Good luck with your decision...It's a very personal one.
formally known as OHIO76 ~ honoring my daughter's passion!
Crohn’s dx 1989
some terrible years before my temporary ileo in 2001
Proctocolectomy w/end ileo in 2008
...wish I knew then what I know NOW!

jsein86
Regular Member


Date Joined Jul 2010
Total Posts : 20
   Posted 7/17/2011 4:25 PM (GMT -6)   
I can't thank you enough for all of your responses. I am trying to gather as much information as I can before I make a decision and your stories have been very helpful.

In regard to the type of surgery - My surgeon said he wouldn't consider a JPouch because I have Crohn's. He recommends a permanent ileo (only half of my colon is inflamed) because any piece of the colon that is left has a minimum 60% chance of recurrence.
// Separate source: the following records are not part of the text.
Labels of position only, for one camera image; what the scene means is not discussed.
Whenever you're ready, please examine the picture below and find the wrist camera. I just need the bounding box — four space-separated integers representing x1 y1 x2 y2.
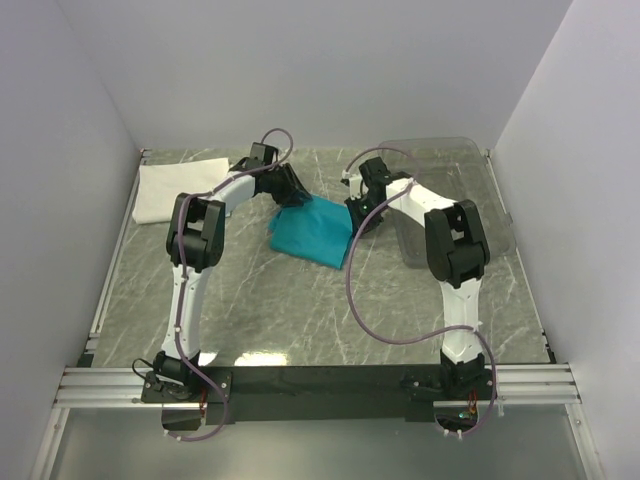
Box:
249 142 279 168
341 170 367 199

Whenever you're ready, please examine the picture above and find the clear plastic bin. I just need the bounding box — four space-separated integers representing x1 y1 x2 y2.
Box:
377 135 515 269

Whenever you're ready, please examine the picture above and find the teal t shirt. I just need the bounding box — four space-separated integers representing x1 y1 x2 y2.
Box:
268 196 352 270

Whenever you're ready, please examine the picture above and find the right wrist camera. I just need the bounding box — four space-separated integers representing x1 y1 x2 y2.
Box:
341 170 367 199

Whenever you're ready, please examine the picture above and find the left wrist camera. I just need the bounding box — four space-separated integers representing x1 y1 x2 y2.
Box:
249 142 279 168

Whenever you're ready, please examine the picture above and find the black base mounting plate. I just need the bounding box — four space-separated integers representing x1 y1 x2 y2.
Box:
141 364 497 425

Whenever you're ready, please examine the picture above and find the folded white t shirt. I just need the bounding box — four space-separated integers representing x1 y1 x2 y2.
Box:
132 158 229 225

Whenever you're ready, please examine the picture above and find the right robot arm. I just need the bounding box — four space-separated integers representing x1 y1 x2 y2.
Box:
341 157 491 399

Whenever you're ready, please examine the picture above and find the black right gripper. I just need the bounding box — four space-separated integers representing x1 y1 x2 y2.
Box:
345 192 386 239

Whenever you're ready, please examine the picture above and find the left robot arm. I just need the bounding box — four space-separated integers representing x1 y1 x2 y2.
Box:
153 157 311 402

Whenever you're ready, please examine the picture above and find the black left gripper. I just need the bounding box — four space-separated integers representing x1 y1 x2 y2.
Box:
265 164 311 209

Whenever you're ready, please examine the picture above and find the aluminium rail frame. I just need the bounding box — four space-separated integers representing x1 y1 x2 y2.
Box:
29 364 605 479

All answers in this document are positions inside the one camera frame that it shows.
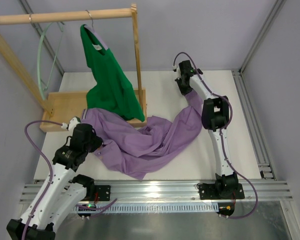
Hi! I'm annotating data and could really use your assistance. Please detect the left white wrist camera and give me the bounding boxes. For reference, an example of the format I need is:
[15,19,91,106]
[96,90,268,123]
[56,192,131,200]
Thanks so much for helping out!
[61,116,81,131]

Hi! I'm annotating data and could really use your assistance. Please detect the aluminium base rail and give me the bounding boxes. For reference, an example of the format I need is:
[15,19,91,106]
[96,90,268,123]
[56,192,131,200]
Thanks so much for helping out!
[95,179,293,203]

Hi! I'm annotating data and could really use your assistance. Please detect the slotted cable duct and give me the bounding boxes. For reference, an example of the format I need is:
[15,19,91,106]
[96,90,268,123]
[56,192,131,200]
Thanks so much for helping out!
[64,202,220,215]

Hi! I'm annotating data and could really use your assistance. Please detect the aluminium frame post right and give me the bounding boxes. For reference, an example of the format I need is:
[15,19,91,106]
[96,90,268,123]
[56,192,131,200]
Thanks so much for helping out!
[231,0,286,181]

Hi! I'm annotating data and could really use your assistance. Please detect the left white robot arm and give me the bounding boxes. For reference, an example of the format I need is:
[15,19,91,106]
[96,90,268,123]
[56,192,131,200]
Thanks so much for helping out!
[6,123,103,240]

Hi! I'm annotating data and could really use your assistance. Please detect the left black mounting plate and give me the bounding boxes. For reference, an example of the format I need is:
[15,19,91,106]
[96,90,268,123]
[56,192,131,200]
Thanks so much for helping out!
[91,185,111,203]

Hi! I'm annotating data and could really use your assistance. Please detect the green t-shirt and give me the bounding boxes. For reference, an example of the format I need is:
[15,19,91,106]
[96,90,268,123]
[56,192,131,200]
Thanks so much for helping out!
[80,24,146,122]

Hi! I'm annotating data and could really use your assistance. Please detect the purple clothes hanger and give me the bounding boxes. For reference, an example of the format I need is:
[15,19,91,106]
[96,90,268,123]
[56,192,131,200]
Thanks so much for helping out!
[84,9,109,50]

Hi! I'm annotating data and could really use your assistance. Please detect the purple trousers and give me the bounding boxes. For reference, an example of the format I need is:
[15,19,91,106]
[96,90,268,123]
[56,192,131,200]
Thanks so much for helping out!
[81,90,203,180]

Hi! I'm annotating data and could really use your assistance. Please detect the wooden clothes rack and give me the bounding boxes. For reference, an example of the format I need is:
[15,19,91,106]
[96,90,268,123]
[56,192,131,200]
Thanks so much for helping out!
[0,3,147,133]

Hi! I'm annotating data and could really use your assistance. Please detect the mint green clothes hanger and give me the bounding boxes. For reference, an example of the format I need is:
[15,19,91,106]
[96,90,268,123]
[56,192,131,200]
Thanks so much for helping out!
[32,21,65,100]

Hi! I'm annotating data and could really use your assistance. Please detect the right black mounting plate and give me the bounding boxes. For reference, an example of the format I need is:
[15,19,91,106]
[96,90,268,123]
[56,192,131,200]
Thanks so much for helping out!
[197,183,245,200]

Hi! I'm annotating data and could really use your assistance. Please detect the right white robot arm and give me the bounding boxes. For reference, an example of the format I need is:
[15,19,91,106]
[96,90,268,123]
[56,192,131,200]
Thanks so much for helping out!
[173,60,245,200]

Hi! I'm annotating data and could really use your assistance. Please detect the black mounting plate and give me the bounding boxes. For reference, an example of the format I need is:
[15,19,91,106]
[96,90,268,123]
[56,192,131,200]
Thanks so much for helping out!
[91,185,111,203]
[197,183,245,200]

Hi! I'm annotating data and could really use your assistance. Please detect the aluminium frame post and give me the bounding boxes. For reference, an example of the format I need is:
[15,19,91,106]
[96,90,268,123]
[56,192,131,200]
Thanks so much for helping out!
[19,0,65,77]
[231,0,286,181]

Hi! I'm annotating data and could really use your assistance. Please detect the aluminium frame post left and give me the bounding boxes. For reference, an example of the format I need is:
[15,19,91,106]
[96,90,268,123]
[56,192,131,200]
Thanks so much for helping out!
[19,0,65,77]
Probably higher. It only makes sense to remove the rectum and anus then since there is no chance they would ever be used again and that will fix my fistula problem. That would be so nice. I could live with the pain, but I have to use some padding to collect the blood and drainage from the setons. I can't wear light colored pants anymore for that reason.

I guess what I am having trouble with is that I don't feel sick ENOUGH to have a major procedure like this. When I had my abcesses I knew I needed surgery because it was so painful I could barely walk. But with my condition right now I am still able to make it to work and I can usually make it to volleyball once a week. Work is always a struggle. I feel like at any moment I could get the urge to go. I've made several stops in the woods on the way and once I had to turn around and go home to clean up when I didn't make it to the woods in time. My quality of life is far below what I would like, but I just can't believe I have so few options left.

I have to admit I have lost some faith in drug therapy since the last four drugs I have gone through had no positive effect. Tomorrow I am going to call my GI nurse (she has been on vacation) because my GI had suggested getting second opinions from another GI and surgeon. She has to create some notes for them and explain why I am coming to see them. I hope I can get into see them within two weeks.

All of the posts above sound like you were all worse off than I am right now. I have lost about 20 pounds since late March so my weight loss hasn't been too drastic. I get abdominal pain, but it is sporadic and it is not severe (I had to be hospitalized for a week once with abdominal pain). My fatigue is also sporadic and I do have nausea from time to time. Although I suppose I will only get worse if left untreated.

Another UC wife
Veteran Member


Date Joined Jun 2007
Total Posts : 2111
   Posted 7/17/2011 4:57 PM (GMT -6)   
My husband lost about 50 pounds while sick. He is gaining back weight now but needs to stop....lol. I hate to nag as he can enjoy eating once again but he admits he has to watch it and doesn't want to be overweight again too.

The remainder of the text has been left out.